Forum Discussion

New Contributor

6 years ago

DevCloud: OneAPI vector-add example parallel execution is much slower than the scalar one

Hello, I tried the BaseKit-code-samples/DPC++Compiler/vector-add example as suggested in the DeveloperZone get started page: https://devcloud.intel.com/oneapi/get-started/base-toolkit/ I measured ...

GNL

New Contributor

6 years ago

Hi,

When I try to increase the array size as suggested, I get a seg-fault on the cloud and a stack overflow exception, on my computer using intel oneapi base toolkit (Windows) (FPGA Emulator)

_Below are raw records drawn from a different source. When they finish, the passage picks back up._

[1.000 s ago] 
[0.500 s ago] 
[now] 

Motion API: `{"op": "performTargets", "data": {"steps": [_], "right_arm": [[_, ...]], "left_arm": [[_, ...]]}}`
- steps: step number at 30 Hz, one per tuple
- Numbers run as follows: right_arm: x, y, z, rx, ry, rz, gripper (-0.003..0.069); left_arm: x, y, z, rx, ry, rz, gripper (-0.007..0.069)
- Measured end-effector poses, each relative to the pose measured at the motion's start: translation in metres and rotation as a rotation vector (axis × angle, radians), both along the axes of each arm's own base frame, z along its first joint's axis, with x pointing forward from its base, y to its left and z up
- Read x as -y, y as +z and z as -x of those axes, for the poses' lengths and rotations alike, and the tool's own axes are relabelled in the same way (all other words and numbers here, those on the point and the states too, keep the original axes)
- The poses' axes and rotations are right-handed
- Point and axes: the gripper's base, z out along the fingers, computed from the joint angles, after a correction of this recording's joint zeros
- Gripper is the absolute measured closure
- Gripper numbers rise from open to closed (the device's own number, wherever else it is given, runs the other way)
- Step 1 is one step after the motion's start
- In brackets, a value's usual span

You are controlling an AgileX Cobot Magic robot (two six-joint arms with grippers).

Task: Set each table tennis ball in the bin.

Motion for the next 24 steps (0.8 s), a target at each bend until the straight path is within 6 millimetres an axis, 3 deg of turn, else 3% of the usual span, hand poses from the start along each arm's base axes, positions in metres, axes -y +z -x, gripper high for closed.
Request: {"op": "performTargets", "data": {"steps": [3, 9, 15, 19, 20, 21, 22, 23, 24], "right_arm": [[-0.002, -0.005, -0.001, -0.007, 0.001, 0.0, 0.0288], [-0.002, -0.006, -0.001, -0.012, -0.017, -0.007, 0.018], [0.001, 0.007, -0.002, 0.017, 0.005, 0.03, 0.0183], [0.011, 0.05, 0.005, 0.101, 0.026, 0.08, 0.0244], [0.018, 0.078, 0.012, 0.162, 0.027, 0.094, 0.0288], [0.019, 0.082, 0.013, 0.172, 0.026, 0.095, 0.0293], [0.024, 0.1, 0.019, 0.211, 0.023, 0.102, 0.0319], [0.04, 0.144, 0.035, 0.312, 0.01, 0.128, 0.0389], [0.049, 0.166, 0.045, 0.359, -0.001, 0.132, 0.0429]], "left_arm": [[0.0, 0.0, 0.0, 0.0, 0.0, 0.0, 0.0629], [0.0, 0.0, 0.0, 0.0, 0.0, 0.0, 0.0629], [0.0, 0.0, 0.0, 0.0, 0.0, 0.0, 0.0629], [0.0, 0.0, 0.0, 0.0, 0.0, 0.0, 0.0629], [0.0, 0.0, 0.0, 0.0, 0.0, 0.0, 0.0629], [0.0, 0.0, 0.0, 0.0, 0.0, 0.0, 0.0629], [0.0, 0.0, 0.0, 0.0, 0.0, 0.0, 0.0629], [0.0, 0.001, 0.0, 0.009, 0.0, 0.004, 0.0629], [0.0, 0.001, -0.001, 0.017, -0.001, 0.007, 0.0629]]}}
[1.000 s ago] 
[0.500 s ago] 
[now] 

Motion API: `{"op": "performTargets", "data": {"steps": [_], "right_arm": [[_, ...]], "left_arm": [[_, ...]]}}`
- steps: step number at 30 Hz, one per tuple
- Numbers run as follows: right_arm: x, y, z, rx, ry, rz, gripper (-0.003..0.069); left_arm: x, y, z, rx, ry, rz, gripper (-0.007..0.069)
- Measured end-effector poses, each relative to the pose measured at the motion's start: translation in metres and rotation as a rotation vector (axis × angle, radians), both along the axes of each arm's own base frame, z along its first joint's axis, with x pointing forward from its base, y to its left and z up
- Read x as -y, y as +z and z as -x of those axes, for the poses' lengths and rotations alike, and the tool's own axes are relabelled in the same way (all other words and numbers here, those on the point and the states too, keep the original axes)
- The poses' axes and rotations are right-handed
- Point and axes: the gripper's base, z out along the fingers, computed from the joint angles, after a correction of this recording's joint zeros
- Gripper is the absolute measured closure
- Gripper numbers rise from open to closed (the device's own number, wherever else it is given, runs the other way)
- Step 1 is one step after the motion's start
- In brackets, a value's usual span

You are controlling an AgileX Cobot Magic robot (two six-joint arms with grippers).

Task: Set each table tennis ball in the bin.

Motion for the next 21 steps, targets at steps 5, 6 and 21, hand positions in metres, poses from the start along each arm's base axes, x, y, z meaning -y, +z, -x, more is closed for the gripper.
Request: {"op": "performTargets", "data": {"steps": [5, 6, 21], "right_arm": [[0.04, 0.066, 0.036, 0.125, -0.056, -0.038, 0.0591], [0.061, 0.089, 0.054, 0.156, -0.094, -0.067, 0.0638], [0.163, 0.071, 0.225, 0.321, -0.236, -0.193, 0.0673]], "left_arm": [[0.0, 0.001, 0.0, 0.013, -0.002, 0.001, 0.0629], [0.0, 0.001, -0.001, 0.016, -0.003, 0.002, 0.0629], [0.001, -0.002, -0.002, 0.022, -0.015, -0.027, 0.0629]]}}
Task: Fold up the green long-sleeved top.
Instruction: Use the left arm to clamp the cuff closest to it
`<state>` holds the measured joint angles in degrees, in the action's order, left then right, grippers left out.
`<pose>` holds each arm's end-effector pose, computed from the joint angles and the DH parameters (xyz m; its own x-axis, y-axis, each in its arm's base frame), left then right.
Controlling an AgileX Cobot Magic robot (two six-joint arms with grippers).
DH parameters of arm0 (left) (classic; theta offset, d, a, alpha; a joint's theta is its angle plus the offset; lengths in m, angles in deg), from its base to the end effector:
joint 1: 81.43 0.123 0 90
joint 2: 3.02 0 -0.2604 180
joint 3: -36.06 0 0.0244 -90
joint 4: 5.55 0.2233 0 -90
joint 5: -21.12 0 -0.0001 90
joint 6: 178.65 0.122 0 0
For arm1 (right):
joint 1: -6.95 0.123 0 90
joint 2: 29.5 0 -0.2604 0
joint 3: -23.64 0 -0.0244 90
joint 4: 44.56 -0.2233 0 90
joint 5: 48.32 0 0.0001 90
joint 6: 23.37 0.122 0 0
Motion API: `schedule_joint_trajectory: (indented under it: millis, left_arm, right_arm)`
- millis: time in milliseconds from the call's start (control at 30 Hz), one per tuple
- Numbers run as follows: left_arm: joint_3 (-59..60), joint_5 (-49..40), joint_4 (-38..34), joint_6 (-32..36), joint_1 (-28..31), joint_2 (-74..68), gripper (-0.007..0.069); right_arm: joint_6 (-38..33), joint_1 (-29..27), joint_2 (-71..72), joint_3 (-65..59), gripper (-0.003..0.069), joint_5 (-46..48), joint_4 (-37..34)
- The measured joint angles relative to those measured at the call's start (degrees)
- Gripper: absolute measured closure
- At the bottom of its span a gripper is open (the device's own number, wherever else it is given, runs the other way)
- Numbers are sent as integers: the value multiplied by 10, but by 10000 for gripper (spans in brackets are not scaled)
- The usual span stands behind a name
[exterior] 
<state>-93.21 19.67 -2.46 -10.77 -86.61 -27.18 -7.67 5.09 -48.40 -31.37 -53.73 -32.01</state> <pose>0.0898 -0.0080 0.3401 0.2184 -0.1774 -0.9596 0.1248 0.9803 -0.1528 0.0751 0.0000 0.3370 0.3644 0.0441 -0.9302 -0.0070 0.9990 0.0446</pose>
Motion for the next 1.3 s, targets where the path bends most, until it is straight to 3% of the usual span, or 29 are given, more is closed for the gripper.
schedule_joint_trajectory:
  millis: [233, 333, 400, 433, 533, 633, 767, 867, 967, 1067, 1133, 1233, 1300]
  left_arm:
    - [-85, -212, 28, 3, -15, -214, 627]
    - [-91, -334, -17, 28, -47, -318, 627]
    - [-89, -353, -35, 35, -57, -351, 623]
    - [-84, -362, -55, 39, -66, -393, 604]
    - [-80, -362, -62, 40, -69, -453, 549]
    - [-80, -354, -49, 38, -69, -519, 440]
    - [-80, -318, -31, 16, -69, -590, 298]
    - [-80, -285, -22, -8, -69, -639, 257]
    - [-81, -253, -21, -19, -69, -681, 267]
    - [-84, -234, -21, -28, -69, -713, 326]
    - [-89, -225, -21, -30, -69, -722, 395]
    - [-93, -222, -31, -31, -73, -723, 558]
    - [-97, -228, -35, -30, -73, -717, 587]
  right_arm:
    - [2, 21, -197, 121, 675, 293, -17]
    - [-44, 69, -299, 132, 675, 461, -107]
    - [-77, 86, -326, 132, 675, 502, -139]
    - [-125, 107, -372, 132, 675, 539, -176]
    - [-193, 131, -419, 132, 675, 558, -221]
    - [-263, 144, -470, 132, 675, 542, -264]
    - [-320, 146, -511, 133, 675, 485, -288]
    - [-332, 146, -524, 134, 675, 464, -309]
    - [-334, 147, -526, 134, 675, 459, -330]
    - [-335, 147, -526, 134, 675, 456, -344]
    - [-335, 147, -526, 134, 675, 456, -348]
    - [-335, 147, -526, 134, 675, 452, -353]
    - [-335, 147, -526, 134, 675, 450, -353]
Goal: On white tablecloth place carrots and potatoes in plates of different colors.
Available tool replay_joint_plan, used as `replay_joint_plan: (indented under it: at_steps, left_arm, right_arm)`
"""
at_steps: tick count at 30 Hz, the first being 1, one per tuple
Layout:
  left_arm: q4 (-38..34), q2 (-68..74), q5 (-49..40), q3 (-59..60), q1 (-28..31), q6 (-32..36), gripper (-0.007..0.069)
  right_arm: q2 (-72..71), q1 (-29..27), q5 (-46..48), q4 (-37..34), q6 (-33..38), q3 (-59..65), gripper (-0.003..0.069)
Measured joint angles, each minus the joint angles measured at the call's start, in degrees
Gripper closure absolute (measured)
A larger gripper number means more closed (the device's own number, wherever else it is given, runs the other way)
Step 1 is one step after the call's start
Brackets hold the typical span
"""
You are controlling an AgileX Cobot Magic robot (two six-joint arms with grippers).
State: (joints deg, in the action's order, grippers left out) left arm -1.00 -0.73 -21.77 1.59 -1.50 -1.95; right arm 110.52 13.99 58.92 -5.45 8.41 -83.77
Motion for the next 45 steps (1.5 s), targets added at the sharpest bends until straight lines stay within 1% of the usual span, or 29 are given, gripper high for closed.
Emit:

// Problem size for this example
//constexpr size_t array_size = 10000;
constexpr size_t array_size = 100000000;

I could not find a way to increase the stack size and then decided to use a vector instead of an array.

// Define the ARRAY type for use in this example
// typedef std::array<cl::sycl::cl_int, array_size> IntArray;
typedef std::vector<cl::sycl::cl_int> IntArray;

and, create vectors using the v(size, val) constructor.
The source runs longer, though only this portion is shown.